TASK INSTRUCTIONS
How many lines within the records include the word "provide"? Only that number should be given.
━━━━━ TASK INPUTS ━━━━━
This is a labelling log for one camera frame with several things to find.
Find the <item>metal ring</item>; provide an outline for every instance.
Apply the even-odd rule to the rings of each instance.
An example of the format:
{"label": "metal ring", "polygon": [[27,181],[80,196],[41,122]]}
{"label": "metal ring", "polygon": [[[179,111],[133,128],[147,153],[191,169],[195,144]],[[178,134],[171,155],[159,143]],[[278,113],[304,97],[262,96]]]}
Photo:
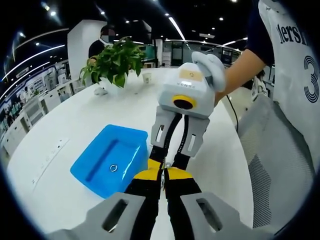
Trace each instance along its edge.
{"label": "metal ring", "polygon": [[118,170],[118,165],[115,165],[115,164],[112,164],[111,166],[110,166],[110,171],[113,173],[113,172],[115,172],[115,171],[117,171]]}

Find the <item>jersey number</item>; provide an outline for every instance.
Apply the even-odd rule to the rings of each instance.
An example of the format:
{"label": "jersey number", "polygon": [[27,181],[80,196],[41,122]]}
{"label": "jersey number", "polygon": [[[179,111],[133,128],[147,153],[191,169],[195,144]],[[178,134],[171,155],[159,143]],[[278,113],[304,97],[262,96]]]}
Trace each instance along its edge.
{"label": "jersey number", "polygon": [[311,56],[306,56],[304,59],[304,69],[309,69],[309,65],[313,67],[313,73],[311,74],[311,83],[314,88],[314,92],[311,93],[309,91],[309,87],[304,87],[304,93],[306,98],[311,102],[315,103],[318,101],[319,98],[319,84],[318,84],[318,78],[319,78],[319,69],[316,61]]}

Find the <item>green leaves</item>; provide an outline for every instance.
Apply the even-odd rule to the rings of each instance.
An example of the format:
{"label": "green leaves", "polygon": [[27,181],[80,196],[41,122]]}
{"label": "green leaves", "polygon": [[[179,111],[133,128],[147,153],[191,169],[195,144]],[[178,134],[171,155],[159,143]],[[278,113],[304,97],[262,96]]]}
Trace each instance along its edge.
{"label": "green leaves", "polygon": [[96,83],[100,78],[107,78],[112,84],[123,88],[129,69],[133,69],[138,76],[141,73],[142,59],[145,57],[141,47],[143,46],[135,44],[129,37],[121,38],[112,46],[107,45],[100,54],[88,59],[86,66],[81,69],[83,83],[91,76]]}
{"label": "green leaves", "polygon": [[123,88],[125,86],[125,81],[126,78],[124,74],[118,74],[117,76],[115,76],[114,82],[116,86]]}

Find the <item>mesh chair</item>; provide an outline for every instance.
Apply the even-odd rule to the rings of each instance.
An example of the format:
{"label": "mesh chair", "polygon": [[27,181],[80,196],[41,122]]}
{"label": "mesh chair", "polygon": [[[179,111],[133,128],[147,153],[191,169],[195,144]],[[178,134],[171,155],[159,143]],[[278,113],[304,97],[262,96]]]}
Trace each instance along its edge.
{"label": "mesh chair", "polygon": [[239,122],[253,193],[253,228],[276,233],[300,209],[315,169],[304,137],[260,95]]}

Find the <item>white table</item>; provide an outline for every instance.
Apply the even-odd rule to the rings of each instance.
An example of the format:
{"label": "white table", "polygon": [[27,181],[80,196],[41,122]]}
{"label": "white table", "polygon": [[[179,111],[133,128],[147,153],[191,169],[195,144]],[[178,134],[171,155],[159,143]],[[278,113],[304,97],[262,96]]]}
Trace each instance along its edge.
{"label": "white table", "polygon": [[[76,180],[70,168],[95,136],[108,124],[145,130],[151,134],[156,117],[157,92],[165,75],[174,69],[146,69],[152,82],[130,74],[125,94],[94,95],[96,84],[72,96],[49,112],[27,134],[8,165],[9,180],[26,212],[45,233],[71,229],[85,220],[89,209],[103,199]],[[245,155],[223,103],[210,116],[204,143],[187,170],[202,191],[215,193],[237,209],[241,220],[253,224],[253,195]],[[172,136],[167,160],[173,159],[181,142],[183,120]],[[35,169],[61,138],[68,143],[50,163],[35,189]],[[160,213],[152,239],[174,239],[161,196]]]}

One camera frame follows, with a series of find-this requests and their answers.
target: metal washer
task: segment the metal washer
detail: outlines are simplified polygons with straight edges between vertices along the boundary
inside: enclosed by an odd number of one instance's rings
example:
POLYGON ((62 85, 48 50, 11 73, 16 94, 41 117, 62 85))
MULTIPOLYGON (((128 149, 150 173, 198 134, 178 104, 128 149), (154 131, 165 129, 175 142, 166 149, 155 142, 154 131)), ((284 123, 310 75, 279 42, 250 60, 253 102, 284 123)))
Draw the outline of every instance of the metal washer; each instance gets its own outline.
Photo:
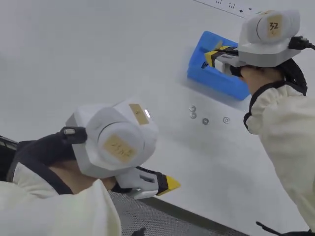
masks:
POLYGON ((230 118, 229 117, 224 117, 223 118, 224 124, 229 124, 230 123, 230 118))
POLYGON ((197 113, 196 113, 196 112, 192 112, 192 113, 190 114, 190 118, 196 119, 196 118, 197 118, 197 113))
POLYGON ((197 108, 196 108, 196 106, 192 105, 192 106, 189 107, 189 110, 191 112, 195 112, 197 110, 197 108))
POLYGON ((208 119, 208 118, 202 119, 202 123, 203 123, 204 125, 209 124, 209 119, 208 119))

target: sleeve
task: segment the sleeve
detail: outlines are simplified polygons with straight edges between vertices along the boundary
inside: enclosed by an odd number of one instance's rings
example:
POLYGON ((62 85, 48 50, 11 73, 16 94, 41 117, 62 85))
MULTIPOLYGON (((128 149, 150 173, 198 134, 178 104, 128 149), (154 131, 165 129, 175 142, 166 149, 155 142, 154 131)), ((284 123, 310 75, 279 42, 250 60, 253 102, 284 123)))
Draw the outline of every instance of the sleeve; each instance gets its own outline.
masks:
MULTIPOLYGON (((21 198, 28 193, 19 188, 21 198)), ((1 235, 121 236, 118 214, 101 180, 76 194, 32 198, 0 211, 1 235)))
POLYGON ((315 99, 288 82, 261 87, 244 124, 261 142, 284 189, 315 231, 315 99))

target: yellow label
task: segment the yellow label
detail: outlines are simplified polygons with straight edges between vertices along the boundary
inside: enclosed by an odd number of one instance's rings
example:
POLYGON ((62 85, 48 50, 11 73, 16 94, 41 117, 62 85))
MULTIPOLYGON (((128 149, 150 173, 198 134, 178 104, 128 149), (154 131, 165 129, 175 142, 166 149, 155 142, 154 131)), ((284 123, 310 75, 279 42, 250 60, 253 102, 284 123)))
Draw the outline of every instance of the yellow label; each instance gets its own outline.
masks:
POLYGON ((129 104, 129 106, 140 125, 149 123, 139 104, 129 104))
POLYGON ((123 163, 129 162, 136 154, 136 151, 116 134, 111 135, 103 147, 123 163))
POLYGON ((268 38, 280 37, 282 32, 282 15, 270 16, 267 19, 268 38))

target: white surface
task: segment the white surface
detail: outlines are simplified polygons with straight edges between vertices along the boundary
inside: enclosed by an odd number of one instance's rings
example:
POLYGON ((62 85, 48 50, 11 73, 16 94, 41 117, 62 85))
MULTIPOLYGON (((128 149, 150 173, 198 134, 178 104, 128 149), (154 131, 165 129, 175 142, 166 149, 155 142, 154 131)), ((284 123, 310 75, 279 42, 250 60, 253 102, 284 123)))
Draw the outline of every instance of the white surface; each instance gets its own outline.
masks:
POLYGON ((253 8, 253 3, 244 3, 243 0, 195 0, 211 7, 229 12, 242 18, 252 16, 259 12, 257 8, 253 8))
MULTIPOLYGON (((245 110, 248 100, 186 79, 202 32, 237 41, 242 18, 192 0, 0 3, 1 135, 37 139, 60 130, 79 105, 140 94, 160 128, 157 150, 144 166, 182 184, 164 201, 249 235, 267 235, 256 220, 282 232, 307 229, 259 140, 245 130, 244 112, 231 108, 245 110), (190 118, 190 105, 197 119, 190 118)), ((306 75, 314 57, 298 56, 306 75)), ((315 82, 308 81, 311 92, 315 82)))

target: blue plastic container
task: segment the blue plastic container
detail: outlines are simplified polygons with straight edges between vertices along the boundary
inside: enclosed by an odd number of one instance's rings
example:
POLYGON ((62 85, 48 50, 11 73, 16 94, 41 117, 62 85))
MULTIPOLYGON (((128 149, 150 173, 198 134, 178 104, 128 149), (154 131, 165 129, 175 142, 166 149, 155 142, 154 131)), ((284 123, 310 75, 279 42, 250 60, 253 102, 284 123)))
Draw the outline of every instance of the blue plastic container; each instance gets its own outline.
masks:
POLYGON ((237 43, 217 34, 208 31, 203 32, 189 61, 188 78, 233 96, 238 100, 244 100, 250 94, 245 82, 238 77, 225 75, 210 66, 204 69, 201 68, 201 65, 205 62, 204 54, 214 50, 220 41, 223 42, 223 46, 238 46, 237 43))
━━━━━
SOLUTION FOR THIS TASK
5